[RLlib] Check training_enabled on PolicyServer (#19007)

2025-03-06 02:21:39 -05:00 · 2021-10-12 16:21:02 +02:00 · 2021-10-12 16:21:02 +02:00 · edb338ff7c
commit edb338ff7c
parent cbbd349df9
2 changed files with 34 additions and 1 deletions
--- a/rllib/evaluation/sampler.py
+++ b/rllib/evaluation/sampler.py
@ -833,7 +833,8 @@ def _process_observations(
                sample_collector.add_init_obs(episode, agent_id, env_id,
                                              policy_id, episode.length - 1,
                                              filtered_obs)
-            else:
+            elif agent_infos is None or agent_infos.get(
+                    "training_enabled", True):
                # Add actions, rewards, next-obs to collectors.
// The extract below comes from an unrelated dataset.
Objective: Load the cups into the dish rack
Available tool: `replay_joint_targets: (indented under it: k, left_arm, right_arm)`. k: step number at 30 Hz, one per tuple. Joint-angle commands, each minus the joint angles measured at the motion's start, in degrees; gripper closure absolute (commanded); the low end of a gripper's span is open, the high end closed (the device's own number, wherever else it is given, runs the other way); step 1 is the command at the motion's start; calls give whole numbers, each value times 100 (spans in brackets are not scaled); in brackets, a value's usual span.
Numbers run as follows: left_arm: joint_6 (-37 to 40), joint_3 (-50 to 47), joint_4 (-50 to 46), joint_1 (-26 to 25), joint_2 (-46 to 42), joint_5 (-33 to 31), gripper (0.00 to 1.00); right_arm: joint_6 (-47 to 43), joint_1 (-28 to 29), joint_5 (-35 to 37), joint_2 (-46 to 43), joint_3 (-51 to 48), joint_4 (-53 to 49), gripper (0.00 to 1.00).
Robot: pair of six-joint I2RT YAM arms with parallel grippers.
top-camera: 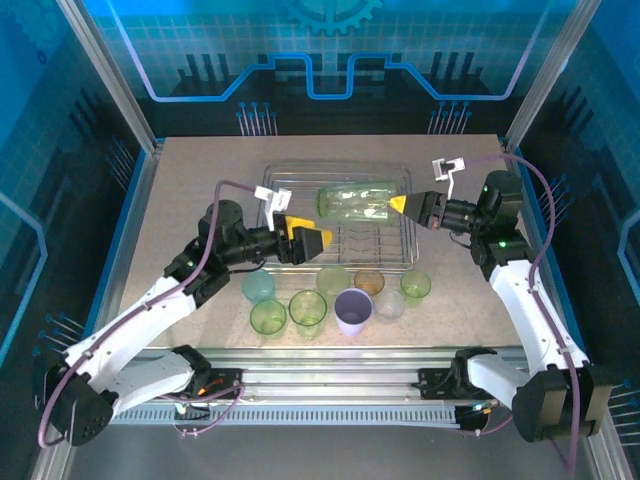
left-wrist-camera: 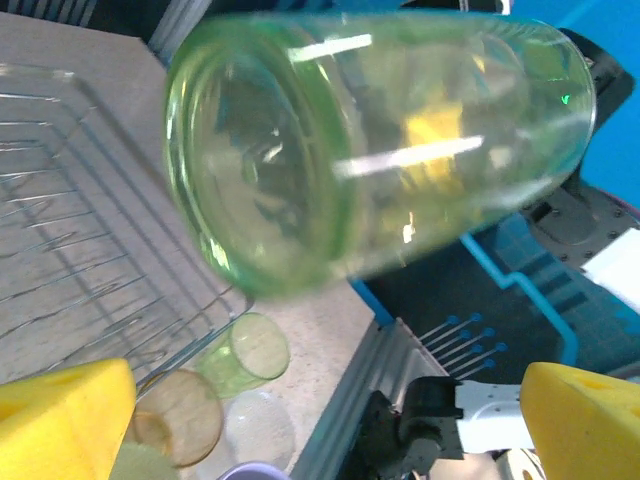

                values_dict = {
                    SampleBatch.T: episode.length - 1,
--- a/rllib/evaluation/tests/test_rollout_worker.py
+++ b/rllib/evaluation/tests/test_rollout_worker.py
@ -708,6 +708,38 @@ class TestRolloutWorker(unittest.TestCase):
        self.assertTrue(isinstance(ev.env, VideoMonitor))
        ev.stop()

+    def test_no_training(self):
+        class NoTrainingEnv(MockEnv):
+            def __init__(self, episode_length, training_enabled):
+                super(NoTrainingEnv, self).__init__(episode_length)
+                self.training_enabled = training_enabled
+
+            def step(self, action):
+                obs, rew, done, info = super(NoTrainingEnv, self).step(action)
+                return obs, rew, done, {
+                    **info, "training_enabled": self.training_enabled
+                }
+
+        ev = RolloutWorker(
+            env_creator=lambda _: NoTrainingEnv(10, True),
+            policy_spec=MockPolicy,
+            rollout_fragment_length=5,
+            batch_mode="complete_episodes")
+        batch = ev.sample()
+        self.assertEqual(batch.count, 10)
+        self.assertEqual(len(batch["obs"]), 10)
+        ev.stop()
+
+        ev = RolloutWorker(
+            env_creator=lambda _: NoTrainingEnv(10, False),
+            policy_spec=MockPolicy,
+            rollout_fragment_length=5,
+            batch_mode="complete_episodes")
+        batch = ev.sample()
+        self.assertTrue(isinstance(batch, MultiAgentBatch))
+        self.assertEqual(len(batch.policy_batches), 0)
+        ev.stop()
+
    def sample_and_flush(self, ev):
        time.sleep(2)
        ev.sample()